July 31, 1935: Kitty Burke comes to bat in Cincinnati

This article was written by Steven Wyder

Kitty BurkeAs most baseball fans know, the Cincinnati Reds hosted the first night major-league game on May 24, 1935. The attendance1 of 20,422 made the first night baseball game an immediate success in the declining-attendance era of the Great Depression. However, there was another notable night baseball game in Cincinnati that year, on July 31.
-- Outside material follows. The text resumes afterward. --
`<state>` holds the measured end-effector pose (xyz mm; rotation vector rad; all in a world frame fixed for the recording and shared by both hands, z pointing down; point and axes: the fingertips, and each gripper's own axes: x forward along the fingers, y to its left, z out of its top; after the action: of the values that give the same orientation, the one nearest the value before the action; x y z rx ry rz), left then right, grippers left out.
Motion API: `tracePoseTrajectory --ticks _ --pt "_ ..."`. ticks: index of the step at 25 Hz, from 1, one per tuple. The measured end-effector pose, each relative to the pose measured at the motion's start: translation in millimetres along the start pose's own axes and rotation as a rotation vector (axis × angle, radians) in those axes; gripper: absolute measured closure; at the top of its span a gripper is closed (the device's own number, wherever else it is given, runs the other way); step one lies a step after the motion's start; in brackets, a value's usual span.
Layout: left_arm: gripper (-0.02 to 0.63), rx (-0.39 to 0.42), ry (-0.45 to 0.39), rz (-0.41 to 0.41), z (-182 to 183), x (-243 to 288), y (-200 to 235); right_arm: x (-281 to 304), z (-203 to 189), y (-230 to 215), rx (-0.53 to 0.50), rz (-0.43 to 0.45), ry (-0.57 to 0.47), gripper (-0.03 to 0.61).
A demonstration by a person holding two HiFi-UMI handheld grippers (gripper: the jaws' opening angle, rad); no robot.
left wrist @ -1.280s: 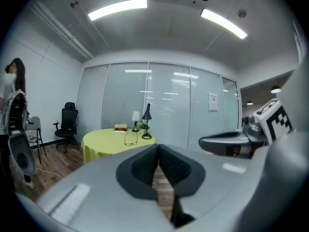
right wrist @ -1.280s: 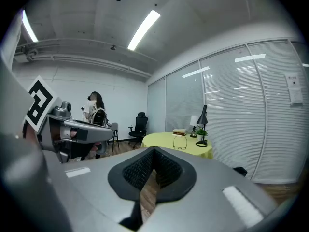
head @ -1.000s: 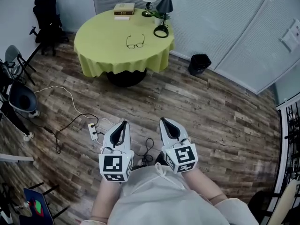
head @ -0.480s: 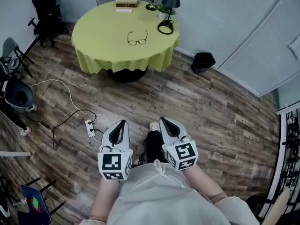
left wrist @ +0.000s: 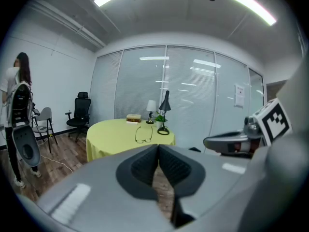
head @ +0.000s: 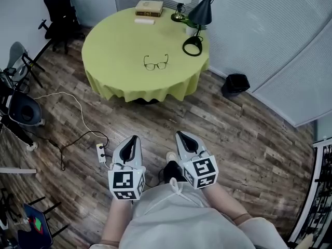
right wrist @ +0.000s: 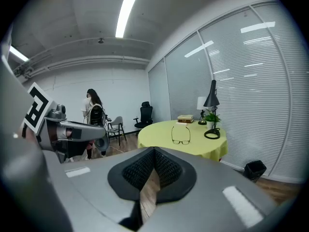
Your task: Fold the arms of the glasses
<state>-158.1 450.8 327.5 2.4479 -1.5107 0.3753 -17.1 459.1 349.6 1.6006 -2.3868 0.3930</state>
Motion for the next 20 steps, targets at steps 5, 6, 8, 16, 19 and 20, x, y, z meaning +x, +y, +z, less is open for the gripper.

Night baseball is often credited as the brainchild of Reds general manager Larry MacPhail, but it was not a new idea. MacPhail had hosted a night games in the early 1930s as general manager of the Columbus International League team with much success. He convinced new Reds owner Powel Crosley Jr., a successful business owner and innovator, that night baseball was just the thing the sluggish Reds needed to bring people to the ballpark. The Reds scheduled seven home games under the lights for 1935, one against each of the other National League teams.2

As the season progressed, the Reds were in need of a boost in attendance. Other night games had been received with moderate success, but the Reds were fading fast in the National League standings. On Tuesday, July 30, they opened a three-game series against the defending World Series champion St. Louis Cardinals; only 1,331 were on hand that afternoon to see the Reds walk off a 6-5 victory.3 Despite the win, the last day of July found the Reds 41-53 for the season, 20 games out of first place.
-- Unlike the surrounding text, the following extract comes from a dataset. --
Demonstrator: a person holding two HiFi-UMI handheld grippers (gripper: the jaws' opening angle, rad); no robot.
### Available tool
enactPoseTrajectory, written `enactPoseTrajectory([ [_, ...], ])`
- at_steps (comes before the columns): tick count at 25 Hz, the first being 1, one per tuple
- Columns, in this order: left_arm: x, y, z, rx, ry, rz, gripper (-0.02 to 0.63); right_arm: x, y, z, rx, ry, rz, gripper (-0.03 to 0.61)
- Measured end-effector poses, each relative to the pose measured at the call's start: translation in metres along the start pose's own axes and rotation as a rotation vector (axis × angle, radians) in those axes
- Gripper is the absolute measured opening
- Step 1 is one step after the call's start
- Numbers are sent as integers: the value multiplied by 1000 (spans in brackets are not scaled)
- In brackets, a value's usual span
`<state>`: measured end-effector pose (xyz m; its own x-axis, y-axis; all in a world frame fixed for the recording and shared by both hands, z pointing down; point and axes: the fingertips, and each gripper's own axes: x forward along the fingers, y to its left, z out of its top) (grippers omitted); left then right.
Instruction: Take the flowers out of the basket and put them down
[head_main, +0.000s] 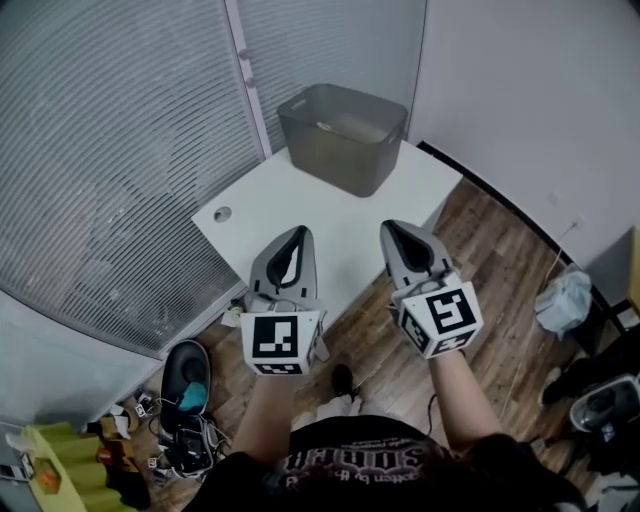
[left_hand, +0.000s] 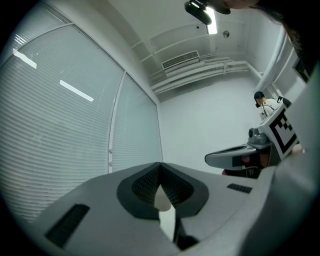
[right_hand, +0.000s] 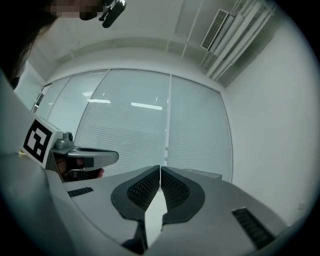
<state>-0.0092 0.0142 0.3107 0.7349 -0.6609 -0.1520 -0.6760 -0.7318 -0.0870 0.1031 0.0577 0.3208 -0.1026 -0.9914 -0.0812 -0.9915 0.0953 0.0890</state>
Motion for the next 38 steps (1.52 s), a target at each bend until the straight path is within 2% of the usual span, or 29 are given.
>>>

That evening the Reds were set to host the Cardinals in the sixth of their seven scheduled night games. The novelty of night games seemed to have caught on. The Reds, through radio broadcasting of their games, were appealing to regional audiences. Special trains were scheduled from nearby cities in Ohio, Kentucky, and Indiana. These regional fans were promised special rates and plenty of available tickets to the game. However, when a train from Dayton was late in arriving at nearby Cincinnati Union Terminal, the riders’ reserved seats were claimed by the overflow and standing-room crowd already inside the gates.4

Maybe it was the heat. The Ohio River Valley and much of the Midwest were in a severe heat wave; Cincinnati recorded a 97-degree high temperature that day and 100-degree highs were forecast for the remainder of the week.5 Did the extreme heat make people act differently, or just plain irrational? Were fans looking for some relief from the stifling heat and humidity? Maybe a night baseball game and a few beers would offer some comfort.
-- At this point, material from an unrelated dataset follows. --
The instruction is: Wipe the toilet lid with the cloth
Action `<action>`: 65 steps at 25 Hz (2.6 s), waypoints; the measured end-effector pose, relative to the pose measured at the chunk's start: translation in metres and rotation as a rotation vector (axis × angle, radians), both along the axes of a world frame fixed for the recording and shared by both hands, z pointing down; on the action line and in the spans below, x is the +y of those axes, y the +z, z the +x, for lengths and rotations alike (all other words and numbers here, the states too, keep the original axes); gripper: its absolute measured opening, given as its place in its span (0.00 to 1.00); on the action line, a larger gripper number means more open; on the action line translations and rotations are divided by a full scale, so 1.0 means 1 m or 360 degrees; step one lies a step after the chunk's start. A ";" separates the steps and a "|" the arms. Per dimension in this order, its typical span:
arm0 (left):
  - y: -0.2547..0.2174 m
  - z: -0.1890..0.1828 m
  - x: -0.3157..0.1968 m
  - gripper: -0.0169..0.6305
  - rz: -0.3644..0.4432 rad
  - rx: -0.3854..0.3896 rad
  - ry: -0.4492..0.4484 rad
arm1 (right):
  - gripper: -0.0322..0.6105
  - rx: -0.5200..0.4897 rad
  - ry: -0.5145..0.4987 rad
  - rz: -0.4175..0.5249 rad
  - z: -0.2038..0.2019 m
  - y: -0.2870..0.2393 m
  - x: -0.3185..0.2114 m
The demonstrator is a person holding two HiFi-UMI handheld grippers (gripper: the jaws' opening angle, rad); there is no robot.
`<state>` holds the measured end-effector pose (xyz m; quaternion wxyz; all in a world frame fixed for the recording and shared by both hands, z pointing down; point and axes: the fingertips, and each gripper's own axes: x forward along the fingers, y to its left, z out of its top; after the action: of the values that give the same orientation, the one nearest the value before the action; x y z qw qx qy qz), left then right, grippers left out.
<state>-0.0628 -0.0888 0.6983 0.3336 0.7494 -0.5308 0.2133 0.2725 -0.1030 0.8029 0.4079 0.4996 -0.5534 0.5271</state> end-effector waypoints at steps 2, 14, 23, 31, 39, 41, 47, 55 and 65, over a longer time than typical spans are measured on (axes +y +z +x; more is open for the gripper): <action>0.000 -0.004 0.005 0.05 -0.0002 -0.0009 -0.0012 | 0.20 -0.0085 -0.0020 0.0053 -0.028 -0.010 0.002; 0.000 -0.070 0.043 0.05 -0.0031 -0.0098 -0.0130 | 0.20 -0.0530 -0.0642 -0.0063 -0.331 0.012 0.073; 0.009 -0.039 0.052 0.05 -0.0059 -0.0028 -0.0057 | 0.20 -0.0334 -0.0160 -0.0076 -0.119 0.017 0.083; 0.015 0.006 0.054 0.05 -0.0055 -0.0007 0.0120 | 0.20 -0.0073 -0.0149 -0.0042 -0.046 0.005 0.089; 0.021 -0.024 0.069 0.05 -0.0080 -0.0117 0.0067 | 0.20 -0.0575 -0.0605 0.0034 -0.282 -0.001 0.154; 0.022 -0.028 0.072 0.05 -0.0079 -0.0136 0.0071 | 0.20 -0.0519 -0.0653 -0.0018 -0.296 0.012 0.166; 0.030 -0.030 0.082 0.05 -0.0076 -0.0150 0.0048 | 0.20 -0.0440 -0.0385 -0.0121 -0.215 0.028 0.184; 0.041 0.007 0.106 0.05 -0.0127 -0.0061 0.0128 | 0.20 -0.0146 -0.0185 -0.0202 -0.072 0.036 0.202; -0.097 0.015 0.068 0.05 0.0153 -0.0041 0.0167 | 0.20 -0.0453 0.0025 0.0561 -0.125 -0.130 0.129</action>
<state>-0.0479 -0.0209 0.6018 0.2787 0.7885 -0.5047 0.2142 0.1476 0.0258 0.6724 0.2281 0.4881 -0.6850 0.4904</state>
Whatever the reason, the crowds surged that night at Crosley Field, officially reaching 30,0016 but by some estimates as high as 35,000 in a ballpark that had a capacity of 25,000.7 The Reds were unprepared and understaffed for such a massive crowd packed into their classic ballpark. The team admitted to not having enough ushers, gatekeepers, and ticker sellers on hand, anticipating a maximum crowd of 20,000.8

By the time Reds pitcher Tony Freitas delivered the first pitch at 8:58 P.M., almost 30 minutes late to allow the massive crowd to be managed into place, things were already beginning to unravel. Then 2,500 fans on a special train from Dayton arrived late and found their reserved seats taken.9 Fights soon broke out in grandstand, Cincinnati vs. Dayton over the rightful ownership of the seats. A team of ushers and Cincinnati police were called to restore order. A compromise was struck allowing the overflow crowd to sit on the field in foul territory. They didn’t stay there; soon the overflow fans occupied deep right field three to four deep along the outfield wall and then in foul territory between the dugouts and the field, wrapping all the way around from right field to the left-field line, some eight to nine rows deep. Players had to walk through the crowd to get to the batter’s box.10

Reds manager Chuck Dressen could follow the game only by looking at the scoreboard. He told the Cincinnati Enquirer, “I could see the Cardinals got a run, but I don’t know how they got it.”11

One of the people who spilled onto the field and wound up to the right side of home plate was a diminutive, attractive, and vocal blonde, Kitty Burke, a local nightclub entertainer and baseball fan. Burke had some rather sharp heckling skills and carried on running heckling conversation with Cardinals left fielder Joe Medwick and pitcher Paul Dean, letting them both know what she thought of them, and telling Medwick she could hit better than he could.12

In the bottom of the eighth, time was called when two St. Louis outfielders collided. While they were attended to, Burke saw her chance. She ducked under the rope trying to hold the crowd back, grabbed the bat from Reds’ on-deck hitter, Babe Herman, and stepped into the batter’s box, daring Dean to pitch to her. Paul Dean smiled and went along with the joke, lobbing an underhand pitch to her. Burke swung and hit a grounder back to Dean. She ran part way to first, but stopped when she realized Dean would beat her to first.13 The umpires apparently didn’t object. Kitty Burke would go on to promote herself as the first woman to have an at-bat in a major-league game, and even used a Reds uniform in her nightclub shows.14

The Reds scored two runs in the eighth on a two-run ground-rule double by Lew Riggs into the overflow crowd15 and ended up winning 4-3 in 10 innings, with a walk-off single by Billy Sullivan scoring Ival Goodman.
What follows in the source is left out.